As of 2013, there were five rehabilitation centers in the U.S. specialising in polytrauma. They are managed by the United States Department of Veterans Affairs and are located in Minneapolis, Minnesota; Palo Alto, California; Richmond, Virginia; San Antonio, Texas, and Tampa, Florida. In addition to the intensive care, insofar as still required, these hospitals mainly specialize in rehabilitative treatment. In addition the Department of Veterans Affairs has 22 polytrauma network sites, located throughout the country.

Veterans Health Administration (VHA) developed a screening and evaluation process to ensure that OEF/OIF/OND Veterans with TBI are identified, and that they receive appropriate treatments and services.
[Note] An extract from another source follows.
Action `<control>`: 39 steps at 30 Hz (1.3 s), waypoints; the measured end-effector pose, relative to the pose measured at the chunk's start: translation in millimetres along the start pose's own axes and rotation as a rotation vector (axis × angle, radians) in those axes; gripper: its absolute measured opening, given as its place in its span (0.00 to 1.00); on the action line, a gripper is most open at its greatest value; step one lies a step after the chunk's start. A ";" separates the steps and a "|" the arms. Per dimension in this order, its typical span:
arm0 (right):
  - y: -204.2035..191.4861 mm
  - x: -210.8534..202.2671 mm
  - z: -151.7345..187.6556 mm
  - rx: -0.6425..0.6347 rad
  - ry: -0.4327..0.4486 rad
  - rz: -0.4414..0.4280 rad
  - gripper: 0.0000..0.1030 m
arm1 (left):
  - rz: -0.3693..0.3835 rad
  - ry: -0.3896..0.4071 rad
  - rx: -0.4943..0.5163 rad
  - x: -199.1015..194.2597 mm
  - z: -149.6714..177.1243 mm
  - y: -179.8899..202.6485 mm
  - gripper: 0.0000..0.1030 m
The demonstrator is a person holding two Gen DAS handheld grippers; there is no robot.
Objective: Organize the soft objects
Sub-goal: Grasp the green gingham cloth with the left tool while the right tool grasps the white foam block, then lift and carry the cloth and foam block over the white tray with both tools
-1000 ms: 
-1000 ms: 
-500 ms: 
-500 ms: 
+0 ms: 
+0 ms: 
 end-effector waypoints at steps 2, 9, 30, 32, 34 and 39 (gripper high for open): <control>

This includes mandatory screening for deployment-related TBI of all OEF/OIF/OND Veterans upon their initial entry into VHA for services. Veterans with positive screens are referred for a comprehensive evaluation by TBI specialists for diagnostic and treatment recommendations.
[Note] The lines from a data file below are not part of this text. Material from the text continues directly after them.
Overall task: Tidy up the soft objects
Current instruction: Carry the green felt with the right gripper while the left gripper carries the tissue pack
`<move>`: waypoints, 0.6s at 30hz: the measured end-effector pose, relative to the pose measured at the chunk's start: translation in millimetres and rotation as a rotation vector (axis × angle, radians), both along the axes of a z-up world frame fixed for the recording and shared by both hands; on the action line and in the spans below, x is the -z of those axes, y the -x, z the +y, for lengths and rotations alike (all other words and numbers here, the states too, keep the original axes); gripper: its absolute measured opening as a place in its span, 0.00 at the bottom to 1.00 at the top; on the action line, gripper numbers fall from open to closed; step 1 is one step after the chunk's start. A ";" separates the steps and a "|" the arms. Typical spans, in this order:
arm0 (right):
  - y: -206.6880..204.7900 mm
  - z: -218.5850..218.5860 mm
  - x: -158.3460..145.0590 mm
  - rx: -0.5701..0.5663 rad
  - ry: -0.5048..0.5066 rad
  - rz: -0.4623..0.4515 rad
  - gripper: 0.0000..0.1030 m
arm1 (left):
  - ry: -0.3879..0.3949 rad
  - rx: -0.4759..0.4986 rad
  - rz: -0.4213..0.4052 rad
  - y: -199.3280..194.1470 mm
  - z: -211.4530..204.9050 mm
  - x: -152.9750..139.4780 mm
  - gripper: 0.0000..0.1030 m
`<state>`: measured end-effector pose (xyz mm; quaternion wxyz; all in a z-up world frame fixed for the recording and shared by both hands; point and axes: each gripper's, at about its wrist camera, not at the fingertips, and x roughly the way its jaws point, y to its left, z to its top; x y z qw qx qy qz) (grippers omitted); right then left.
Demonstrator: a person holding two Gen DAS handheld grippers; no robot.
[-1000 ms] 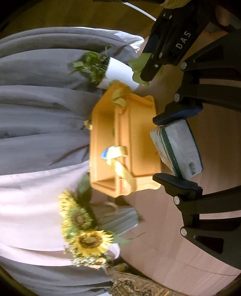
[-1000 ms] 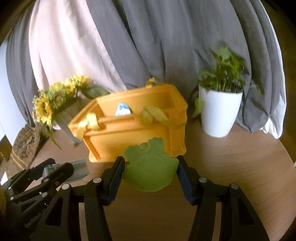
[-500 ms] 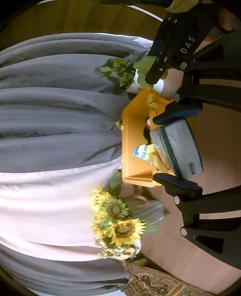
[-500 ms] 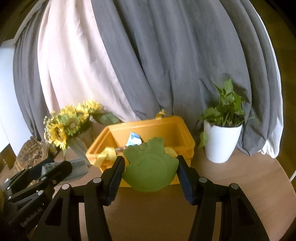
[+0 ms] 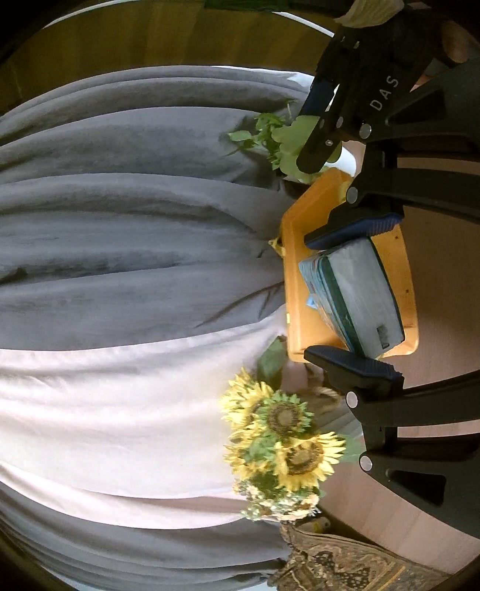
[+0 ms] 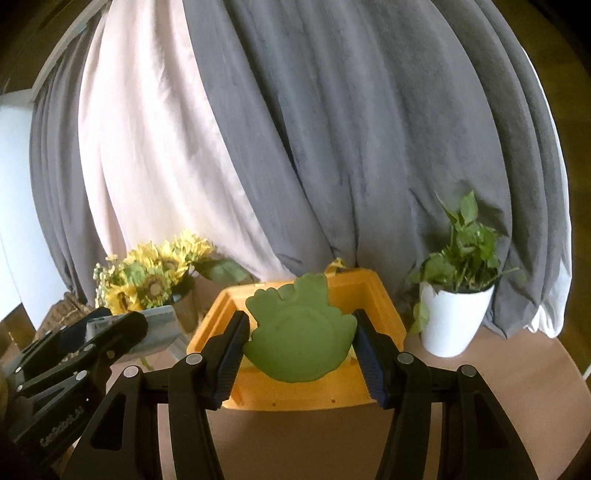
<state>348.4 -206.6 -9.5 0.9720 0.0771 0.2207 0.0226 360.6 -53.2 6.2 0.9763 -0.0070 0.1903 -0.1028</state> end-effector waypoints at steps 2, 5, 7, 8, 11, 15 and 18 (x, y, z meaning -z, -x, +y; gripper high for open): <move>-5.3 0.6 -1.9 -0.004 -0.001 -0.007 0.56 | -0.002 -0.001 -0.006 -4.6 -1.1 -2.7 0.52; -13.8 0.2 -5.0 -0.007 -0.004 -0.015 0.56 | -0.005 -0.001 -0.011 -14.2 -1.9 -5.9 0.52; -19.5 -1.4 -6.9 -0.009 -0.006 -0.017 0.56 | -0.006 0.001 -0.010 -20.5 -3.2 -8.6 0.52; -22.3 -2.0 -8.1 -0.010 -0.007 -0.018 0.56 | -0.007 0.001 -0.008 -23.0 -3.7 -10.0 0.52; -31.1 -3.5 -11.5 -0.010 -0.010 -0.015 0.56 | -0.007 0.001 0.002 -33.2 -6.3 -14.7 0.52; -44.2 -6.4 -15.1 -0.011 -0.010 0.000 0.56 | -0.013 0.007 0.005 -46.6 -9.8 -18.9 0.52; -51.9 -8.7 -16.4 -0.012 -0.010 0.000 0.56 | -0.017 0.013 0.011 -57.6 -13.3 -18.3 0.52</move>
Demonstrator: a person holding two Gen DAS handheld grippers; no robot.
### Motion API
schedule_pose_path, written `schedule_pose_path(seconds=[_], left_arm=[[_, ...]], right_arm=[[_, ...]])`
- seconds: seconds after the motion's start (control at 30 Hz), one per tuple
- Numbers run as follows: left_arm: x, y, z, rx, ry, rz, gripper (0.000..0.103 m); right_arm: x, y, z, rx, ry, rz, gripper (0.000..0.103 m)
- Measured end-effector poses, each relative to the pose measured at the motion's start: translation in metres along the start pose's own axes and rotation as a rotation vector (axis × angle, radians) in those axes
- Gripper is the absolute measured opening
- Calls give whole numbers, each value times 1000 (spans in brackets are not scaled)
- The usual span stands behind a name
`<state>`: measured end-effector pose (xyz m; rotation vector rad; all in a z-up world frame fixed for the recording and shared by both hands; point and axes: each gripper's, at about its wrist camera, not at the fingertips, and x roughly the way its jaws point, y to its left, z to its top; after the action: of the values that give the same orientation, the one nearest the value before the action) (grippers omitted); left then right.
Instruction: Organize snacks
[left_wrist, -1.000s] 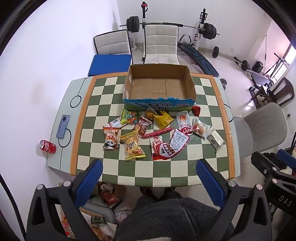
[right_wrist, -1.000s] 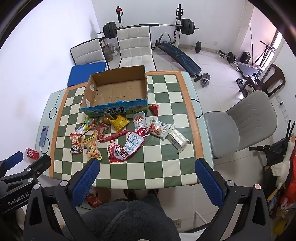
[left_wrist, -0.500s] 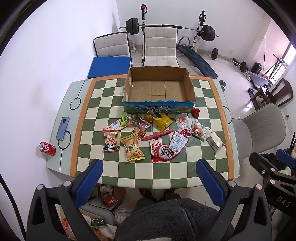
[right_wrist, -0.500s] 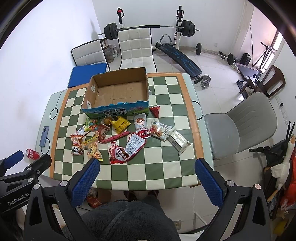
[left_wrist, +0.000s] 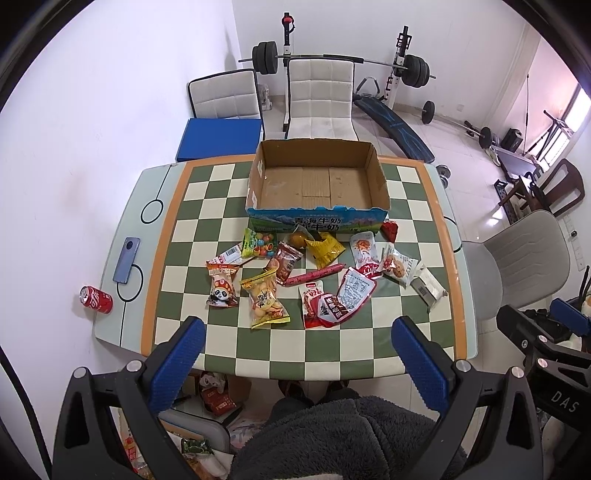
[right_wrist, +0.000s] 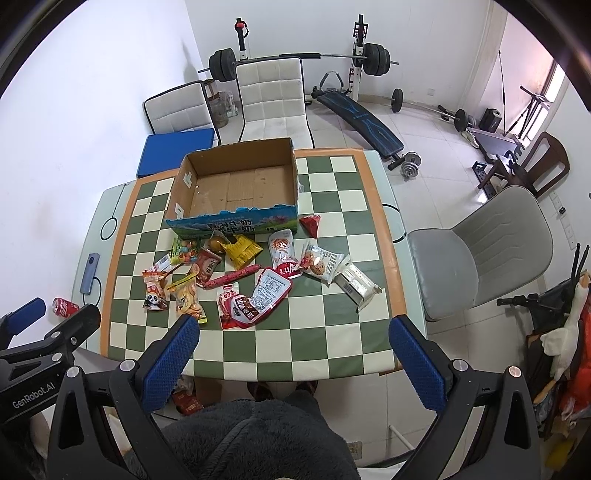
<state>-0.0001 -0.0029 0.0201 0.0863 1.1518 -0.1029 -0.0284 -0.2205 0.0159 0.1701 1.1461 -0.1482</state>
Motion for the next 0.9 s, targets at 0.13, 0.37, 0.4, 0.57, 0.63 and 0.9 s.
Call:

Based on extensive research, the VA-TBI Screening Tool has revealed high sensitivity and moderate specificity allowing VA to identify symptomatic Veterans and develop an appropriate plan of care. From 2007 to 2015, over 900,000 Veterans have been screened for possible OEF/OIF/OND deployment related TBI. Of those, approximately 20 percent had positive screens and were referred for further evaluation.

=== Epidemiology ===
OEF/OIF/OND veterans have a high polytrauma rate. Respectfully, a study exhibited findings with a population of 16,590 OEF/OIF/OND veterans, in which 27.66% met the criteria for poly trauma. Those within this subpopulation were most likely male (92.9%) and White (71.0%). Similar findings in a sample of 2,441,698 OEF/OIF/OND active duty found that the rate of poly trauma was 5.99 per 1,000 individuals. Of those with polytrauma, 52.15% were most likely between the ages of 20–29 years, male (89.93%), White (69.07%), married (64.18%), and enlisted in the Army (74.71%). Furthermore, the rate of polytrauma among a sample of 613,391 OEF/OIF/OND veterans was 6% (36,800). Additional research has concluded that in a selection of 340 OEF/OIF/OND veterans, 42.1% exhibited symptoms of poly trauma.
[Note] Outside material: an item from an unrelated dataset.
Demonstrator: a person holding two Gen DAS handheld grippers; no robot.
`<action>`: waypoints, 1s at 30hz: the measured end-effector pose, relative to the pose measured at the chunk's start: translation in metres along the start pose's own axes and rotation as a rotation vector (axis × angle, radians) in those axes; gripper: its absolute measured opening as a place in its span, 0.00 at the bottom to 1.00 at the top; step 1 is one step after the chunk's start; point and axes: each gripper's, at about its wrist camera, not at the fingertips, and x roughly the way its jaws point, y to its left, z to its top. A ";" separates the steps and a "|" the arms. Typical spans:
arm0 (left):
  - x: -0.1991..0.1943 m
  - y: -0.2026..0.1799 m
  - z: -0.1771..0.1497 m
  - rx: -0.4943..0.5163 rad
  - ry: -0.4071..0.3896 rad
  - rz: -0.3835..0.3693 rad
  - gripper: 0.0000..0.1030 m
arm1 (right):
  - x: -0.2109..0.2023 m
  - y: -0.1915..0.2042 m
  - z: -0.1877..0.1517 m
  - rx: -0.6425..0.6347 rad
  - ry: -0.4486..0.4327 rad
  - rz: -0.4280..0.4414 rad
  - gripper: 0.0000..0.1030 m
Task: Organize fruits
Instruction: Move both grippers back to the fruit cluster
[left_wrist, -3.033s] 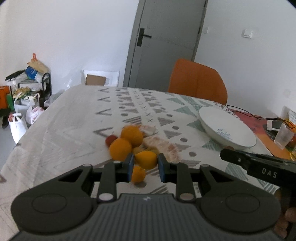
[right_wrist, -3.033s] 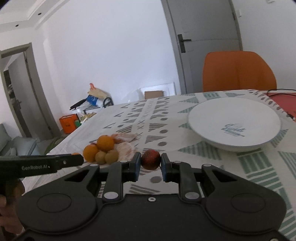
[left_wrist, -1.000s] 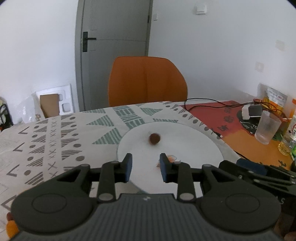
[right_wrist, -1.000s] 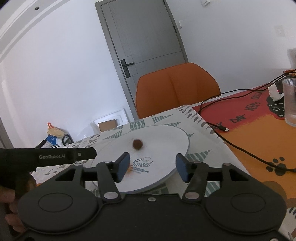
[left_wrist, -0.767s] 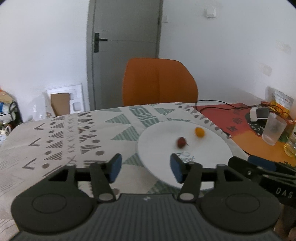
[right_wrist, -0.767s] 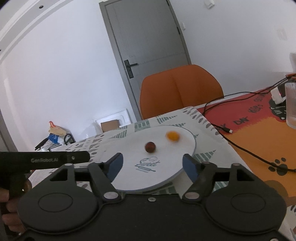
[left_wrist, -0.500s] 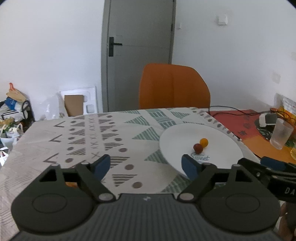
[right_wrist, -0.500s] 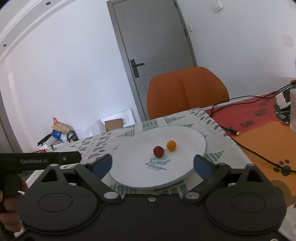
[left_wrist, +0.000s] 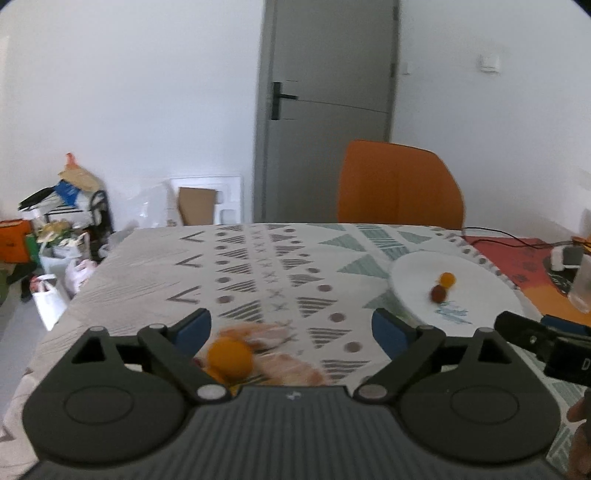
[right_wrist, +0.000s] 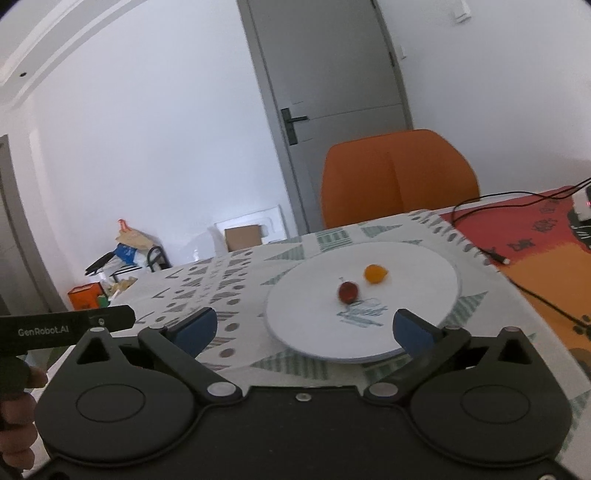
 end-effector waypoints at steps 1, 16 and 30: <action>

As of April 2007, the Department of Veterans Affairs has treated more than 350 service members in their inpatient centers.

The treatment and rehabilitative care for polytrauma patients is extensive and laborious. The recommended staffing numbers (FTE = Full Time Equivalent) for six rehabilitation treatment beds are:

- 0.5 FTE – Physician Discipline FTE Rehabilitation
- 5.5 FTE – Registered Nurse (1.0 must be CRRN)
- 4.0 FTE – Licensed Practical Nurse and/or Certified Nursing Assistant
- 0.5 FTE – Nurse Manager
- 0.5 FTE – Clinical Case Manager, Admission and Follow-up
- 1.0 FTE – Social Worker Case Manager
- 0.5 FTE – Social Worker
- 1.0 FTE – Speech-Language Pathologist
- 1.0 FTE – Physical Therapist
- 1.0 FTE – Occupational Therapist
- 0.5 FTE – Recreation Therapist
- 0.5 FTE – Counseling Psychologist
- 0.5 FTE – Neuropsychologist

In other words, 2.8 people are required full-time (24h), for every patient, often for months, while some care may be required for life.